WHAT TO DO — Give back the line in the listing below that contains "Localize the black gripper right" and all remaining lines, retyped exactly, through the last line.
▬▬▬
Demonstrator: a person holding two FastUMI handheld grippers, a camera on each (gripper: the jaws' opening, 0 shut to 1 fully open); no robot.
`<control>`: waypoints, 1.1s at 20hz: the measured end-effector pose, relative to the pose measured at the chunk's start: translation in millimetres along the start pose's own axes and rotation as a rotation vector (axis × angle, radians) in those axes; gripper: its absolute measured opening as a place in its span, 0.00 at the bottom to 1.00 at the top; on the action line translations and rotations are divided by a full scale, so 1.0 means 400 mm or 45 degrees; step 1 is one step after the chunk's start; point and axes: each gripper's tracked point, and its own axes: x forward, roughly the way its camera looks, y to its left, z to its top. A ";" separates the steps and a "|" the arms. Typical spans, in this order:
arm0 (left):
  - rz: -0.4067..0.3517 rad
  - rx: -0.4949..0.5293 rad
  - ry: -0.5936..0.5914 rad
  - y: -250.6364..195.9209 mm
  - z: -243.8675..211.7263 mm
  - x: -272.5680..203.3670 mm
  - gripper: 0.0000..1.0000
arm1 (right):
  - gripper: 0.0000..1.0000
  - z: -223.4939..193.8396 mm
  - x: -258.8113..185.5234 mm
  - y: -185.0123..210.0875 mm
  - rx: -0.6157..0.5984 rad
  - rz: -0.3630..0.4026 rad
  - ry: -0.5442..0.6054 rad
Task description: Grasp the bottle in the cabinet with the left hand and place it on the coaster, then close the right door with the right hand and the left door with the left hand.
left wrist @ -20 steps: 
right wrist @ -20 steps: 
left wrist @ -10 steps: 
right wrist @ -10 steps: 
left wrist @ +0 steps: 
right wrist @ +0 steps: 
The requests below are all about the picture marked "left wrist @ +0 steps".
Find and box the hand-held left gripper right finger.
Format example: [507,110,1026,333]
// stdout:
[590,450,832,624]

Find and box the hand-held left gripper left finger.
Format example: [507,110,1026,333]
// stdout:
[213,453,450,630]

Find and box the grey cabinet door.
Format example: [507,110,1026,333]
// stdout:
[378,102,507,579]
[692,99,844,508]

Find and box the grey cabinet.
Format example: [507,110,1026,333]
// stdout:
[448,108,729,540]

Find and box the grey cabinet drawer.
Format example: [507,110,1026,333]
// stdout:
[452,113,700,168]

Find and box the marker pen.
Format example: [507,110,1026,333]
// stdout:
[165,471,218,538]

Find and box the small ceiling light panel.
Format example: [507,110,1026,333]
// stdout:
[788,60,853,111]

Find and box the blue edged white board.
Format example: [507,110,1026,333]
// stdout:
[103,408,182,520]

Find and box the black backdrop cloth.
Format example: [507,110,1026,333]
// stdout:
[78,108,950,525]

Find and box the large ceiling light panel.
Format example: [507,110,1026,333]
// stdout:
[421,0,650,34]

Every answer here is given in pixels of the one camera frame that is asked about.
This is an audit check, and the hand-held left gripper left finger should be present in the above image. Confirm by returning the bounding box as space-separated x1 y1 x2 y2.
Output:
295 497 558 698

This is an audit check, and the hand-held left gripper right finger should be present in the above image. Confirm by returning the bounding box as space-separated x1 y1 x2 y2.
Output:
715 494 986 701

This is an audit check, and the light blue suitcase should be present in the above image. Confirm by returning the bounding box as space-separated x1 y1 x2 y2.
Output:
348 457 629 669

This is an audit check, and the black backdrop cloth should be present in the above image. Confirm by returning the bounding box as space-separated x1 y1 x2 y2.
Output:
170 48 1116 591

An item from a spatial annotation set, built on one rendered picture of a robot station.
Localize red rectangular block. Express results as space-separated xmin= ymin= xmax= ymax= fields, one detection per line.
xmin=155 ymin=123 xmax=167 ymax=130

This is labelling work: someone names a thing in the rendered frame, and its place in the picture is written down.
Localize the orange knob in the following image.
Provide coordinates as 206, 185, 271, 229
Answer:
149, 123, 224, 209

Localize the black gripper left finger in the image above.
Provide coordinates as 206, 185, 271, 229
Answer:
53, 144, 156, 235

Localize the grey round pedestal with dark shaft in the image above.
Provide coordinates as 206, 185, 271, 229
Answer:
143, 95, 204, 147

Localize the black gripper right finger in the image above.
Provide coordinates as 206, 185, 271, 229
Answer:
▬▬▬
RESPONSE AREA —
Localize the black gripper right finger in the image above.
Provide coordinates as 206, 185, 271, 229
Answer:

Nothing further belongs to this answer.